BEGIN PROVIDED MATERIAL

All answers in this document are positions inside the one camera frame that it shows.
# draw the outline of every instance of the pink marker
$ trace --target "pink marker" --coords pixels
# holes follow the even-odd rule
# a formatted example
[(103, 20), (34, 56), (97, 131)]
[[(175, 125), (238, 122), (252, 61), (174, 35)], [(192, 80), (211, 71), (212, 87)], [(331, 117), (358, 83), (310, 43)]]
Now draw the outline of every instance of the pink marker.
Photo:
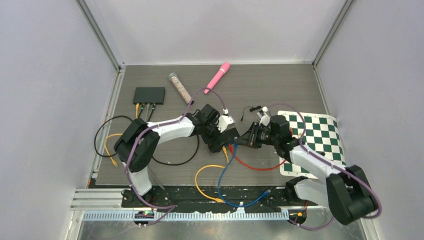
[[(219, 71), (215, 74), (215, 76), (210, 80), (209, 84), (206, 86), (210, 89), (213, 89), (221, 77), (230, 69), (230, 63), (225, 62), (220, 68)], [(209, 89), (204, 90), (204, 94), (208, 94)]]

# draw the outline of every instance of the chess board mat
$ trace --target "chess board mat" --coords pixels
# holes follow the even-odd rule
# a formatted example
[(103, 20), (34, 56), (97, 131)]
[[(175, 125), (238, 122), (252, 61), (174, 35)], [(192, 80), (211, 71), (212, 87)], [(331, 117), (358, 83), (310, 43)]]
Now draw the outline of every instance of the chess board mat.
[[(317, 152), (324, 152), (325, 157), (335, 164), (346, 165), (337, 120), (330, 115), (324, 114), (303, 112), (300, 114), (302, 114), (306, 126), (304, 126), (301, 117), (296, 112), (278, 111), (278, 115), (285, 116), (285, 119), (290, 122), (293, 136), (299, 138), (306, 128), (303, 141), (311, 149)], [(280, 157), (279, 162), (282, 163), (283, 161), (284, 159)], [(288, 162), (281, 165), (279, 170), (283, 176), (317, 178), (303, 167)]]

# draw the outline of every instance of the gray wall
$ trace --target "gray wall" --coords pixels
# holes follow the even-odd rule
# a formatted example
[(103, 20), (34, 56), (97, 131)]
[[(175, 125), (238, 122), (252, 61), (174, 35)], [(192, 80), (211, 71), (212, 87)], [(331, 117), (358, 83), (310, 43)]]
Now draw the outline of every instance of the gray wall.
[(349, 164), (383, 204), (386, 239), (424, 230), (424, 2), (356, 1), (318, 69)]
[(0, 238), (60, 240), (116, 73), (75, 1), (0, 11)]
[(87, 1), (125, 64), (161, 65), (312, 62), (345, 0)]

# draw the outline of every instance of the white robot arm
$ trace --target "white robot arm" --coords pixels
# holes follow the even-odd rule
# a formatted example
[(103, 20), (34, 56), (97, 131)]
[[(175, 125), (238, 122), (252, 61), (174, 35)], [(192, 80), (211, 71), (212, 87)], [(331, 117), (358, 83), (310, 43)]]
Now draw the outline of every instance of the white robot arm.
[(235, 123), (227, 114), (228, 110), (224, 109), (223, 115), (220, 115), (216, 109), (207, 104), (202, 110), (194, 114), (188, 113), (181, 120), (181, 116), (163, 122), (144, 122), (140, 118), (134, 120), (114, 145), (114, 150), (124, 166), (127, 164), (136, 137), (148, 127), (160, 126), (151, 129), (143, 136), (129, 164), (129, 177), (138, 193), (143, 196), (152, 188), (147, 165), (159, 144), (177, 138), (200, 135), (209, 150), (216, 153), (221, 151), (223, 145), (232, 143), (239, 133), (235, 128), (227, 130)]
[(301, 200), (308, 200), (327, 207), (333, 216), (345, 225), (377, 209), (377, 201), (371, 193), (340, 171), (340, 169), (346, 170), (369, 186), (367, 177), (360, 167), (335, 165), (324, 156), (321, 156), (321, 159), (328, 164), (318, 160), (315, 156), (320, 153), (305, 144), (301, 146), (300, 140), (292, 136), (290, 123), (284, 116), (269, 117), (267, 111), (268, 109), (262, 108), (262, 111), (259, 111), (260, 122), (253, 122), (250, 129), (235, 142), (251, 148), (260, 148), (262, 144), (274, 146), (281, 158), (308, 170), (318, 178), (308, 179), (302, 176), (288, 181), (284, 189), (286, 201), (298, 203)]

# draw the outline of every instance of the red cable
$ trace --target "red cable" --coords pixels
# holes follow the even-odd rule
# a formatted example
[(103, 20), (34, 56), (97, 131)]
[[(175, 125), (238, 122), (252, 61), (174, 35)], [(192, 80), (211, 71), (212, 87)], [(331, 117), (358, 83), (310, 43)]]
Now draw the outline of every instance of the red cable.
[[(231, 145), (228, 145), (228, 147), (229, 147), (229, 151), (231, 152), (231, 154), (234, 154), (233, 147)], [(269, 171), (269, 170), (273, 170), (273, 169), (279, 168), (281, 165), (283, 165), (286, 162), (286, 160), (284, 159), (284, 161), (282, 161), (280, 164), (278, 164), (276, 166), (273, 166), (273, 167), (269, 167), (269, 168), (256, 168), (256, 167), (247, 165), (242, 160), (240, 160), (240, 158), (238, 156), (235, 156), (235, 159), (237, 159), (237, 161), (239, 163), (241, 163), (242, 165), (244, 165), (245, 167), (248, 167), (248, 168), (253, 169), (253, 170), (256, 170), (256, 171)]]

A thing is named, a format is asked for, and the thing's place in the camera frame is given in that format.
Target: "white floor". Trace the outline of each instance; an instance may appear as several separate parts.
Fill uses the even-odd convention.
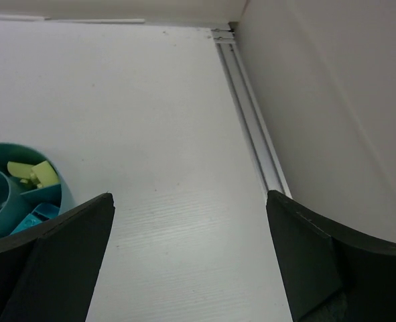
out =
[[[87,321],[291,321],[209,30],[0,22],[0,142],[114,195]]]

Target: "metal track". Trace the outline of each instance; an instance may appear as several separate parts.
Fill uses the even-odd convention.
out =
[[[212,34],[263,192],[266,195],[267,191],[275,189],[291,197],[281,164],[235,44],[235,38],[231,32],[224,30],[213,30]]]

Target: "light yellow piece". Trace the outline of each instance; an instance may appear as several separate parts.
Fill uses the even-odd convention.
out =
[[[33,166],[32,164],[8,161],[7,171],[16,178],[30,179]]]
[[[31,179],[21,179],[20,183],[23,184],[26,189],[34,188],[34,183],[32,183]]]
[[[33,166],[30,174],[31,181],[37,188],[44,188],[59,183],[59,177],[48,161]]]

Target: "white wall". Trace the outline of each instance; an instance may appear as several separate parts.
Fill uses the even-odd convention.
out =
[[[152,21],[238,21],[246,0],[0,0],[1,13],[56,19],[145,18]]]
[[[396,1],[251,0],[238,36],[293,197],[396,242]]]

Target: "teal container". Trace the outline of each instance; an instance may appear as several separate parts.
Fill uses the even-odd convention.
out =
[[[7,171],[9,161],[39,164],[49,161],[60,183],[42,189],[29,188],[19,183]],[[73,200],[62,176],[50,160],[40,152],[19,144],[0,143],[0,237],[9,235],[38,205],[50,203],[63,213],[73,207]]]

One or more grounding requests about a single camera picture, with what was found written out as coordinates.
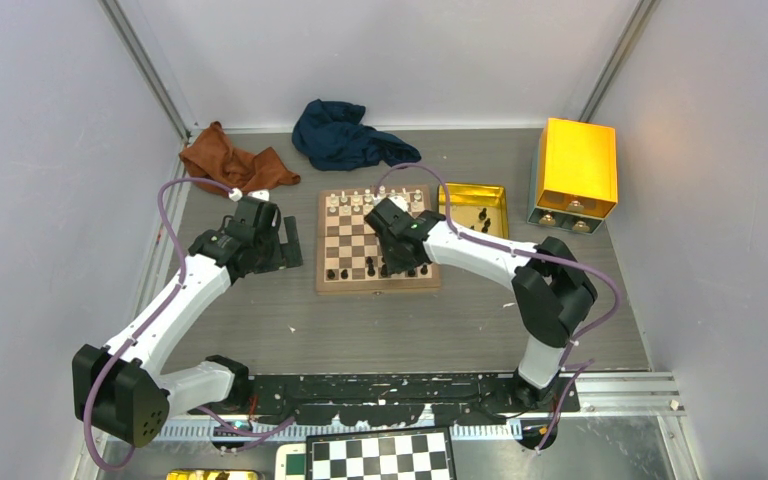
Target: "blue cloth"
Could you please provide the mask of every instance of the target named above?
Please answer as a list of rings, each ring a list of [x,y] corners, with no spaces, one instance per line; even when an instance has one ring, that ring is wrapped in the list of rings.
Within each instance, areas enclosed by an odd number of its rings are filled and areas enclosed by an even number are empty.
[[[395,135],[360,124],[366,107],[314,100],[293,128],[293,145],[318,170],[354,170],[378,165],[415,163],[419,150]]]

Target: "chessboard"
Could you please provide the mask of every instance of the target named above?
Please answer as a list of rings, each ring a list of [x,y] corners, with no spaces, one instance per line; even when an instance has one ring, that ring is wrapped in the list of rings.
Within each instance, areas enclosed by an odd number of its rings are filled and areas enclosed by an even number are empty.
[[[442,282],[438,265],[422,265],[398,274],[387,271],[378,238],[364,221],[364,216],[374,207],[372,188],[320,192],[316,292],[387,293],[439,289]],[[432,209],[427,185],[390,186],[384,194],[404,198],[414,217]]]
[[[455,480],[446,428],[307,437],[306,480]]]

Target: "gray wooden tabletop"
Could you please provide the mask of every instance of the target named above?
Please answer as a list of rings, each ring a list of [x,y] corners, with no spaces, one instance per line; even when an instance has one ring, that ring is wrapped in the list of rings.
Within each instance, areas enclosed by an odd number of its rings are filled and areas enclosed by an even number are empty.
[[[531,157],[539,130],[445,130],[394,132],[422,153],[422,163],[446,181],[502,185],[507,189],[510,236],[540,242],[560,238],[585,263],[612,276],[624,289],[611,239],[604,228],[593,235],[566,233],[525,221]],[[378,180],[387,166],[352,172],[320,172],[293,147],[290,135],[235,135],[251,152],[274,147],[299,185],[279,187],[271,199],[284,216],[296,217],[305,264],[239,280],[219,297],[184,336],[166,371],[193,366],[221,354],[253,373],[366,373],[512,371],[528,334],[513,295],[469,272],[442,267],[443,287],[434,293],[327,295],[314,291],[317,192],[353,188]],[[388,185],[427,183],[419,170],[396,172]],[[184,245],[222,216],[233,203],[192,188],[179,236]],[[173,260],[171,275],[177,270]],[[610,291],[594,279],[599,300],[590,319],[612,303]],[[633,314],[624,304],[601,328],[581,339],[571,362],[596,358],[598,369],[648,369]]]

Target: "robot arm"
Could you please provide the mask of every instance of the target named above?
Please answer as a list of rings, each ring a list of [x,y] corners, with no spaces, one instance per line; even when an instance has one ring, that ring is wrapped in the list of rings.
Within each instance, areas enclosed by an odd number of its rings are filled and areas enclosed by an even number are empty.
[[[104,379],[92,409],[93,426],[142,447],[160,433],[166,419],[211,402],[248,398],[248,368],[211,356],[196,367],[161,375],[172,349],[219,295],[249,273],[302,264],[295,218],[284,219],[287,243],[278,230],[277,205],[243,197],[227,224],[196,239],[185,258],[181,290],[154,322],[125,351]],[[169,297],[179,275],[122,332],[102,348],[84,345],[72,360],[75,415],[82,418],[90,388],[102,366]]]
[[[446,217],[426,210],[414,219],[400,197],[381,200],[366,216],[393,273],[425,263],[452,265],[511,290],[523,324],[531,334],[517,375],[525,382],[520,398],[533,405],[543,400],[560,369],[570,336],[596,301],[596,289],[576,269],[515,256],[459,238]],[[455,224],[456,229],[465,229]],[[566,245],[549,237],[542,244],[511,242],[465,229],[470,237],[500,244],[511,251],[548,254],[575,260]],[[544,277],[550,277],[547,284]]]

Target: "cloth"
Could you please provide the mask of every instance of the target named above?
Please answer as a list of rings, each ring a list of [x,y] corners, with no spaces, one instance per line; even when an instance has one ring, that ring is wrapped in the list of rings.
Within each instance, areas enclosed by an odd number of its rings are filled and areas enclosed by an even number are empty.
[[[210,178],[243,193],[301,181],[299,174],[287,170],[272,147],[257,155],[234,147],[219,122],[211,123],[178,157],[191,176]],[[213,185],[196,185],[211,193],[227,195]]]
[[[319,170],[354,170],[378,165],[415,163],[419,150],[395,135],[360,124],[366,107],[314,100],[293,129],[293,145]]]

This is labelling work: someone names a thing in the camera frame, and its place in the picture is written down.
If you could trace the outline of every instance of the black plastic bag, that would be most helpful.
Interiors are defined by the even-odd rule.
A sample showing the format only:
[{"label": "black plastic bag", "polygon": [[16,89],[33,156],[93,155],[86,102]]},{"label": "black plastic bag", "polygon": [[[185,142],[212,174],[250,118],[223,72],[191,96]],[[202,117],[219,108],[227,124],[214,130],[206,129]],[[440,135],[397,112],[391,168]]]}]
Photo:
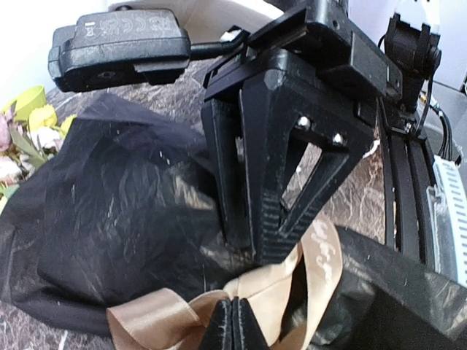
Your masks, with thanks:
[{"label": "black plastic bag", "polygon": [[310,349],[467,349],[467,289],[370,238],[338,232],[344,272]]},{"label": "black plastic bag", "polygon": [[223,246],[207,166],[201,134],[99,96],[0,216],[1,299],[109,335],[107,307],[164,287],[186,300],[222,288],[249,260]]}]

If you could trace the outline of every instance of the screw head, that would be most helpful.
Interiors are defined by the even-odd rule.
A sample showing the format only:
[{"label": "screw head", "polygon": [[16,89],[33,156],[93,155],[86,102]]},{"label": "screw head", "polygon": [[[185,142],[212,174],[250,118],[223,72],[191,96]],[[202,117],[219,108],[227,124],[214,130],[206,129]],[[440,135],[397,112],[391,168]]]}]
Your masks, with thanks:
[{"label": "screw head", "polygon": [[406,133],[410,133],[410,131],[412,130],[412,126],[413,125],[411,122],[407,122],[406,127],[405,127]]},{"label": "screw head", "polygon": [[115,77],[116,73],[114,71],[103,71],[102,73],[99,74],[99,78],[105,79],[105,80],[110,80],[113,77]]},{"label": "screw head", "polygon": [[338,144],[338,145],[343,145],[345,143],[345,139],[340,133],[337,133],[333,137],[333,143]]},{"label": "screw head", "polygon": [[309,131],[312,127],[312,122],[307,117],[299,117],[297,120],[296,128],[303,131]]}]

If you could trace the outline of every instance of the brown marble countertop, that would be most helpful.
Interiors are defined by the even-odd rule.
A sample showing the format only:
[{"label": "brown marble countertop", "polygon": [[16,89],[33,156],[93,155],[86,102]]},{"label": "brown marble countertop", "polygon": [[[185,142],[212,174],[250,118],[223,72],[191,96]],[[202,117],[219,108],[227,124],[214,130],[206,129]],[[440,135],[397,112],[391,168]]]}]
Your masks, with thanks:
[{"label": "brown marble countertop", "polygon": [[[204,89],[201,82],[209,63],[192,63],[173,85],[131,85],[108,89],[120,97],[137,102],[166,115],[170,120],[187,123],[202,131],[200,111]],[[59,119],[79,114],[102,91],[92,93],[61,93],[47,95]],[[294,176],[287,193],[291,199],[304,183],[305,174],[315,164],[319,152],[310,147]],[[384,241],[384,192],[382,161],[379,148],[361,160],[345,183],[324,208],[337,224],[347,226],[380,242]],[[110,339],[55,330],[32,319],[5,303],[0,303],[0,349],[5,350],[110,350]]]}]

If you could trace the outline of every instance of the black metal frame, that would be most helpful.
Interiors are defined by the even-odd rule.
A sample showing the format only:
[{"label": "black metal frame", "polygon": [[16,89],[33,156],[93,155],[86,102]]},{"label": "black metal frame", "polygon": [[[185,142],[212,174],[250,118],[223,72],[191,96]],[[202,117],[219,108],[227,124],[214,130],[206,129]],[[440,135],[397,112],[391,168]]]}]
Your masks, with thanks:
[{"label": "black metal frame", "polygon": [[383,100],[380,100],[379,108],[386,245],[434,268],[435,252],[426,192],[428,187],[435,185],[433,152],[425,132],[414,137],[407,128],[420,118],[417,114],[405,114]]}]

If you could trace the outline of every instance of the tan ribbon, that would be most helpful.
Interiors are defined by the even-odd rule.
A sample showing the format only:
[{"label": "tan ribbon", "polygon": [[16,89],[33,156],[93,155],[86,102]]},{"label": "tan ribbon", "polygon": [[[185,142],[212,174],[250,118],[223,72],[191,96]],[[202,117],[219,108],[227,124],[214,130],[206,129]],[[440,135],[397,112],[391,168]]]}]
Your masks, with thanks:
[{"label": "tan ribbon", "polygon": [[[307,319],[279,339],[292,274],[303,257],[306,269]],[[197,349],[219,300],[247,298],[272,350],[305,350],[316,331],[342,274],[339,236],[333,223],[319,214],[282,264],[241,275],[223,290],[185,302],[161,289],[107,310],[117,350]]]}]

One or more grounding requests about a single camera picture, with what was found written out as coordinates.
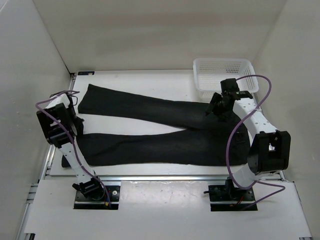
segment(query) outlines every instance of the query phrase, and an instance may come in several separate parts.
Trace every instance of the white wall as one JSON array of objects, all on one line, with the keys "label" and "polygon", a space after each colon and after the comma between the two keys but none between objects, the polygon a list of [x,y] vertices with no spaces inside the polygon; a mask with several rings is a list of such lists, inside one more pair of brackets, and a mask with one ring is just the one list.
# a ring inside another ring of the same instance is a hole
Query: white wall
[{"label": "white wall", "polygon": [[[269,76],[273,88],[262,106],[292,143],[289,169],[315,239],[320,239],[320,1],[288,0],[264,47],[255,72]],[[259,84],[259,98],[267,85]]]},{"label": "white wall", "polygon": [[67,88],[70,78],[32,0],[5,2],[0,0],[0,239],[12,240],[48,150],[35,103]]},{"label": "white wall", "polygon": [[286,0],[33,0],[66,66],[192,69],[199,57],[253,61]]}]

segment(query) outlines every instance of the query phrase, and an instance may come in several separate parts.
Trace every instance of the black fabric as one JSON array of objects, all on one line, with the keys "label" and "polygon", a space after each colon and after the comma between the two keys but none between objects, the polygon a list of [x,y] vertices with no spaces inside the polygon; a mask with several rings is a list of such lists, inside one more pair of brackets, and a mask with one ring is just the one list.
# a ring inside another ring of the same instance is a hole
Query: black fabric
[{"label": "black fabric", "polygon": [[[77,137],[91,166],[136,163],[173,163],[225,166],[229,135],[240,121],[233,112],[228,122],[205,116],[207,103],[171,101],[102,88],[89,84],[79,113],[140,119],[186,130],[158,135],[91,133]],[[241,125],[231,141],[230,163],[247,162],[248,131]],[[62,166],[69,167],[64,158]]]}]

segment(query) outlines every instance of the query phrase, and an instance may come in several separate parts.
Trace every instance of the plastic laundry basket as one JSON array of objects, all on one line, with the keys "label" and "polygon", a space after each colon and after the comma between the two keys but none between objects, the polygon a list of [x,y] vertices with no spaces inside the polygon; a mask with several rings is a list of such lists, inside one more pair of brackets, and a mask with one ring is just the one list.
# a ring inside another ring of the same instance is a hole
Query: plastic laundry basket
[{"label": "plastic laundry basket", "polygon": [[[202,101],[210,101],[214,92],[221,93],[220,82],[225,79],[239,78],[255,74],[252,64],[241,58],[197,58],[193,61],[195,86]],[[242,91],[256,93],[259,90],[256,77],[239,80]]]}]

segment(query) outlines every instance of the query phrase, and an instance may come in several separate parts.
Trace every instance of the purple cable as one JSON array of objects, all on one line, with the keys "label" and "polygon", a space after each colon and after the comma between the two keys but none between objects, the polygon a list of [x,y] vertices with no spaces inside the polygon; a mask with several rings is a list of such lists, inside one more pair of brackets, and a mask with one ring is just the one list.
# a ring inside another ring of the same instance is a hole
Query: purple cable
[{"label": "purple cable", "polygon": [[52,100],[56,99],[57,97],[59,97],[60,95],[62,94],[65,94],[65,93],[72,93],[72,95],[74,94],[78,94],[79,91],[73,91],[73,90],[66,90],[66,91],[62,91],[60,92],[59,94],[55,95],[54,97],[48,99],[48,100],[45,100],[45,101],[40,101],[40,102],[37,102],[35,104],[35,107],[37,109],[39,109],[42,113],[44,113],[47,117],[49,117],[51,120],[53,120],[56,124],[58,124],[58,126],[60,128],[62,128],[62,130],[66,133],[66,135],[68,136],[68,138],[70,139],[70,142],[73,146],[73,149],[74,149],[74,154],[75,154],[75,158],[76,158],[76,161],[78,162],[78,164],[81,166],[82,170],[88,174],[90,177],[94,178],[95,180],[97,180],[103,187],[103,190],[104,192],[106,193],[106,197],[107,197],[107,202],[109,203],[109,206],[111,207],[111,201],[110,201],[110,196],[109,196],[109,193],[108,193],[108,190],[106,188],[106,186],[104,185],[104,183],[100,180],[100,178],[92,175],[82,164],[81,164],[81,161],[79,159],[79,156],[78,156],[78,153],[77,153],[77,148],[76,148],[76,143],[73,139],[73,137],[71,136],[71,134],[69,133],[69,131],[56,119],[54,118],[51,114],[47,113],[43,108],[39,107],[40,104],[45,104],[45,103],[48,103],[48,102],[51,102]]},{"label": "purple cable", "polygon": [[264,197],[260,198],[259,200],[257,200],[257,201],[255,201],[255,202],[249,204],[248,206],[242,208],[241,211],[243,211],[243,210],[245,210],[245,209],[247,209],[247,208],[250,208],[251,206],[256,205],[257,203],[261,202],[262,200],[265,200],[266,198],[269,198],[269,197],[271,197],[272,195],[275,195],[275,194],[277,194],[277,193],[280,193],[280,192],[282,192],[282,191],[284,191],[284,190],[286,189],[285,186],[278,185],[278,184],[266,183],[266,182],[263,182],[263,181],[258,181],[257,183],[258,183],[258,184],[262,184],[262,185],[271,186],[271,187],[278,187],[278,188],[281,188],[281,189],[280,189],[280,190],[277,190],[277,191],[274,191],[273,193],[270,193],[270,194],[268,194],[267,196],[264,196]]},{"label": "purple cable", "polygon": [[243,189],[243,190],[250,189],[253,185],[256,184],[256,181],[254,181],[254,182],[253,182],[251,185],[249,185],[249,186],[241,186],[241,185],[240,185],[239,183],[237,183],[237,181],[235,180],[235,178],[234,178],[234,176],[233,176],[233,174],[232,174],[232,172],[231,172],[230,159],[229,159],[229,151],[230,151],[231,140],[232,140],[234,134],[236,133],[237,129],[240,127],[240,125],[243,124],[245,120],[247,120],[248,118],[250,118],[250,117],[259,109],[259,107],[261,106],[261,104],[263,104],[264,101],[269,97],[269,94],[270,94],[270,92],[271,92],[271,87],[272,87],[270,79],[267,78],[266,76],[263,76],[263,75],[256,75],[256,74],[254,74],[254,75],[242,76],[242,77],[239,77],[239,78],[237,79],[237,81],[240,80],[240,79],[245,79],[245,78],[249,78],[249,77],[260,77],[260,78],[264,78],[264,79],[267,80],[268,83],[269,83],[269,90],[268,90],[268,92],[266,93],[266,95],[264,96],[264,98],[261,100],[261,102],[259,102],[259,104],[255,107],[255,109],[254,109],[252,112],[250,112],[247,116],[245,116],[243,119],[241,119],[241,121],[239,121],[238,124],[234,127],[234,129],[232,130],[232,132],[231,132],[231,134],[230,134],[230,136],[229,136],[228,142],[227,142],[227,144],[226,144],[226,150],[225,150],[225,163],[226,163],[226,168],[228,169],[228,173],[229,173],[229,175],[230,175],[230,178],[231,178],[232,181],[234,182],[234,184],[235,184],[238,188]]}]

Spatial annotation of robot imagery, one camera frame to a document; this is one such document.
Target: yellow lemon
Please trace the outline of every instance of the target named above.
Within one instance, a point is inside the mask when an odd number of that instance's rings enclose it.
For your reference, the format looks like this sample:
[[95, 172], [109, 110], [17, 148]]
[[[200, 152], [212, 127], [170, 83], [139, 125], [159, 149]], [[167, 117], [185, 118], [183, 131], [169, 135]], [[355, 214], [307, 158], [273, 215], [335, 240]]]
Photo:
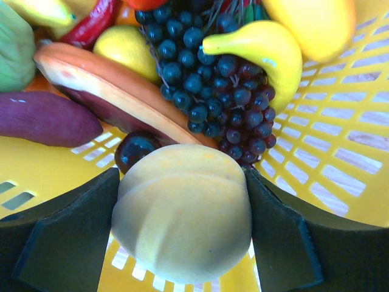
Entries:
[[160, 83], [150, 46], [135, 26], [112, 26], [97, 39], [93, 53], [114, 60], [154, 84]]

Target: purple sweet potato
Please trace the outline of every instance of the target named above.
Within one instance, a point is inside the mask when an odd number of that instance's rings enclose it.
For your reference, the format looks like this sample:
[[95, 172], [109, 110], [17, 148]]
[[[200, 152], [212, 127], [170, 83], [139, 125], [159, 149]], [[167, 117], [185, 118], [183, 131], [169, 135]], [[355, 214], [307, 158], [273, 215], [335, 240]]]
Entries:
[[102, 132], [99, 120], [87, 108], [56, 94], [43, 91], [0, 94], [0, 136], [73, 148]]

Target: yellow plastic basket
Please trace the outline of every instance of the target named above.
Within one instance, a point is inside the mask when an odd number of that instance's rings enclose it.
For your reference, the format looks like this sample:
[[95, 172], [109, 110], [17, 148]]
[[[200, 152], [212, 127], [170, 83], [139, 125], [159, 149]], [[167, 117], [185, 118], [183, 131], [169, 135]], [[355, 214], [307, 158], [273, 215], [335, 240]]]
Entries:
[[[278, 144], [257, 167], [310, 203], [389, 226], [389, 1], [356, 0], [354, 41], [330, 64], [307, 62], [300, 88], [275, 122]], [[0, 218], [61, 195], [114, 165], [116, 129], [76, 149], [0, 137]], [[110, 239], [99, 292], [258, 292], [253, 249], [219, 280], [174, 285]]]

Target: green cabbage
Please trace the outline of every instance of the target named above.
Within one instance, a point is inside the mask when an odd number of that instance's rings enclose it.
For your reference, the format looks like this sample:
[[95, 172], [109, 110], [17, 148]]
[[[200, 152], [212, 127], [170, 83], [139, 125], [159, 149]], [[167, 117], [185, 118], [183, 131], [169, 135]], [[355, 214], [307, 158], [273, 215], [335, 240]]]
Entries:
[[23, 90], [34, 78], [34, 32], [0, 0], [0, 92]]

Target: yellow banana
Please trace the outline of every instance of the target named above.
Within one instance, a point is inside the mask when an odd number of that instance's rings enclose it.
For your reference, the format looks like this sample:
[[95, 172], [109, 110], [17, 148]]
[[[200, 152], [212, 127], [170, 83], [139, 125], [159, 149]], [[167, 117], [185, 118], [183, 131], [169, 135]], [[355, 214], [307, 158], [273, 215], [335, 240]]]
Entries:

END PROVIDED MATERIAL

Retype exactly the lines of the data above, starting at its first line and finishing with the line that has "Now draw the outline of every instance of the pink" in it.

--- WRITTEN ANSWER ---
All answers in this document are positions inside the one camera frame that it shows.
# draw the outline of every instance of the pink marker
$ trace --target "pink marker" --coords pixels
# holes follow the even-odd rule
# a formatted example
[(103, 20), (34, 56), (97, 131)]
[[(175, 125), (238, 122), (252, 61), (174, 35)], [(192, 80), (211, 71), (212, 87)], [(331, 117), (358, 83), (310, 43)]]
Now draw the outline of every instance of the pink marker.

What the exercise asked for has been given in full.